- Genre: Talk show
- Created by: Joe Budden Sean Combs
- Presented by: Joe Budden Remy Ma
- Starring: Brandon "Jinx" Jenkins; Scottie Beam; Eboni K. Williams;
- Country of origin: United States
- Original language: English
- No. of seasons: 2
- No. of episodes: 32

Production
- Executive producers: Sean Combs Joe Budden Lyric Perez
- Producer: Andre Harrell
- Running time: 60 minutes

Original release
- Network: Revolt
- Release: September 10, 2018 – May 5, 2020

= State of the Culture =

American late-night talk show

State of the Culture is an American late-night talk show created by Joe Budden and Sean Combs, that premiered on September 10, 2018 on Revolt. The show is hosted by Joe Budden and Remy Ma and co-hosted by Brandon "Jinx" Jenkins and Eboni K. Williams, and formerly co-hosted by Scottie Beam.

==Premise==
State of the Culture "will find hip-hop's most talked about pundit", Joe Budden, "delivering his signature raw, unfiltered, and informative debates and interviews where he digs deeps with prominent artists, celebrities, and personalities."

==Production==
On May 14, 2018, it was announced that Joe Budden had joined Revolt and was developing the new talk show.
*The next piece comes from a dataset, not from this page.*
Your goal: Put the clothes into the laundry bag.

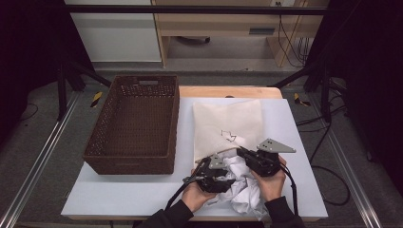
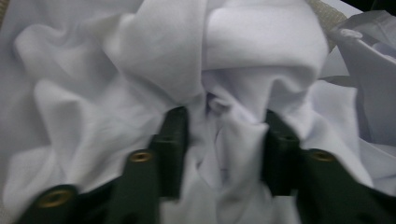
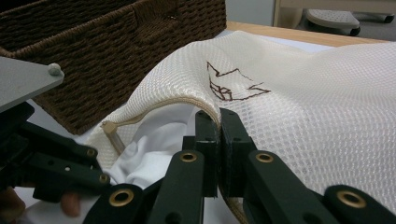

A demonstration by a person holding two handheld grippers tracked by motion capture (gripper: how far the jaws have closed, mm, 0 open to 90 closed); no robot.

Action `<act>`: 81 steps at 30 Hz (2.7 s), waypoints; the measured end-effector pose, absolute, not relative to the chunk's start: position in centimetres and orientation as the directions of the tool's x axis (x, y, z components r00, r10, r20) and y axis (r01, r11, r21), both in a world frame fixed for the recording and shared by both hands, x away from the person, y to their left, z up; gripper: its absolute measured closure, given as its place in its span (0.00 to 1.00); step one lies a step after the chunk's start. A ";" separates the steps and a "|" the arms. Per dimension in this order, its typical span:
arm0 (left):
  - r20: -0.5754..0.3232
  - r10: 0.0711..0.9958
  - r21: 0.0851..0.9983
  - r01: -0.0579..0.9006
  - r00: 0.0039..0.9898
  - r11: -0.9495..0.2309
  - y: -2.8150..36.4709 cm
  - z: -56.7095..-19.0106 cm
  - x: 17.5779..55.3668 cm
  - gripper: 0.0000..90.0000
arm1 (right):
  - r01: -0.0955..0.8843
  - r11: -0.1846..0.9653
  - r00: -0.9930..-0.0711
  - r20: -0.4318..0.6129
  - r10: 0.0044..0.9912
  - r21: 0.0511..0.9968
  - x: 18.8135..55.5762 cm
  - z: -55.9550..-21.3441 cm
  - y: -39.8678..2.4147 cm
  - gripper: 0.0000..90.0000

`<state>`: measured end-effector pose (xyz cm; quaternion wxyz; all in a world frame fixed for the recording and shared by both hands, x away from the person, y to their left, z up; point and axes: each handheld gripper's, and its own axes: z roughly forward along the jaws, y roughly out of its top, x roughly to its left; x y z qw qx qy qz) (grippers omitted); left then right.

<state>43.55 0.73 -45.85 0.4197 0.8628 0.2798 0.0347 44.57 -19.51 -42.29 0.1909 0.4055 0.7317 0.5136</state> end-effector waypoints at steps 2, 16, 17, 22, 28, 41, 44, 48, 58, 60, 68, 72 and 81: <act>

On August 29, 2018, it was announced that the show would premiere on September 10, 2018. Episodes of the series will air each week on Monday though Revolt's online digital platforms and will then broadcast on television a day later every Tuesday on Revolt. The show is also shown on Revolt's YouTube channel.

===Filming===
The show is filmed in Jersey City, New Jersey at Parlay Studios.